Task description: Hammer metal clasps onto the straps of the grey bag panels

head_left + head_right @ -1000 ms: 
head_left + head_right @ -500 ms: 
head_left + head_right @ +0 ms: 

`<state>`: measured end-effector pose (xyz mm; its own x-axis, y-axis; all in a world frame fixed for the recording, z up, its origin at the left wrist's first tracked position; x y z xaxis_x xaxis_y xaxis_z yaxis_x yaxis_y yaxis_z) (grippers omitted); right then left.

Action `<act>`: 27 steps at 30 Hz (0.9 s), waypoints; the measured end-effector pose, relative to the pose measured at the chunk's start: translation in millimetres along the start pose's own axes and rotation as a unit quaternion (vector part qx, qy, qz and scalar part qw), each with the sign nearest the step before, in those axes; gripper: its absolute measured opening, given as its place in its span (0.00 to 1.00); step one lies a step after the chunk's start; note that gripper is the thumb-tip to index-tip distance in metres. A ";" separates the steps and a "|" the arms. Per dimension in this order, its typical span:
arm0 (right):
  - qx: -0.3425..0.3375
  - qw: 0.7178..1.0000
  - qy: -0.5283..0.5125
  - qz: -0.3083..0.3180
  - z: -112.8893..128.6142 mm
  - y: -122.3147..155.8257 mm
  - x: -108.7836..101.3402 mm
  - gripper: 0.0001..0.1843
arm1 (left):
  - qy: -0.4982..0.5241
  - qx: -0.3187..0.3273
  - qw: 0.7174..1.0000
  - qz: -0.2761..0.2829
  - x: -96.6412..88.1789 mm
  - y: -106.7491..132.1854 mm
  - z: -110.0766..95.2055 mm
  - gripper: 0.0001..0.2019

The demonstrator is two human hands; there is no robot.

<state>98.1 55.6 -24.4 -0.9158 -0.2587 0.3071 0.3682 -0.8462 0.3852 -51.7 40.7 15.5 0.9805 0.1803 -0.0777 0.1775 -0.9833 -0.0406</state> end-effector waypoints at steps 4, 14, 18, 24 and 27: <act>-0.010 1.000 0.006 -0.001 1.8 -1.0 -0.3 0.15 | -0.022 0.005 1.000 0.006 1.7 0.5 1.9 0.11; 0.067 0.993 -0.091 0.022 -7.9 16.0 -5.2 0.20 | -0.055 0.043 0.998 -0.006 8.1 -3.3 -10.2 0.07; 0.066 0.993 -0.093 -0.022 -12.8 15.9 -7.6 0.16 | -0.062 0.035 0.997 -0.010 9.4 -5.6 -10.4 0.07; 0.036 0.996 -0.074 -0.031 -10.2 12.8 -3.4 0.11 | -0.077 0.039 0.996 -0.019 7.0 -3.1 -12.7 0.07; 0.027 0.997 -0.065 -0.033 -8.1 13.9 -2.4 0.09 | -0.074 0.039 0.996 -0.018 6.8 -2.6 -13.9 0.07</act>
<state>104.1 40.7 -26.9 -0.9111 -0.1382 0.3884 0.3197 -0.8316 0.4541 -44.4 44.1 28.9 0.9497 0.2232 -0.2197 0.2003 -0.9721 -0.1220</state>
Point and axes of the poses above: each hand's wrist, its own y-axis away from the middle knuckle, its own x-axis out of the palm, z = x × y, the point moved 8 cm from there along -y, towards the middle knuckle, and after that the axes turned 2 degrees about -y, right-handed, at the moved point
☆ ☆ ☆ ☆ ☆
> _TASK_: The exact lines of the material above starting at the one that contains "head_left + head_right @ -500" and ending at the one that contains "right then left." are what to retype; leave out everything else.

> _EXERCISE SOLUTION_:
head_left + head_right @ -500 ms: 
head_left + head_right @ +0 ms: 

`<state>`: measured end-effector pose (xyz mm; its own x-axis, y-axis; all in a world frame fixed for the recording, z up, its origin at the left wrist's first tracked position; x y z xaxis_x xaxis_y xaxis_z yaxis_x yaxis_y yaxis_z) (grippers omitted); right then left.

No further answer is needed.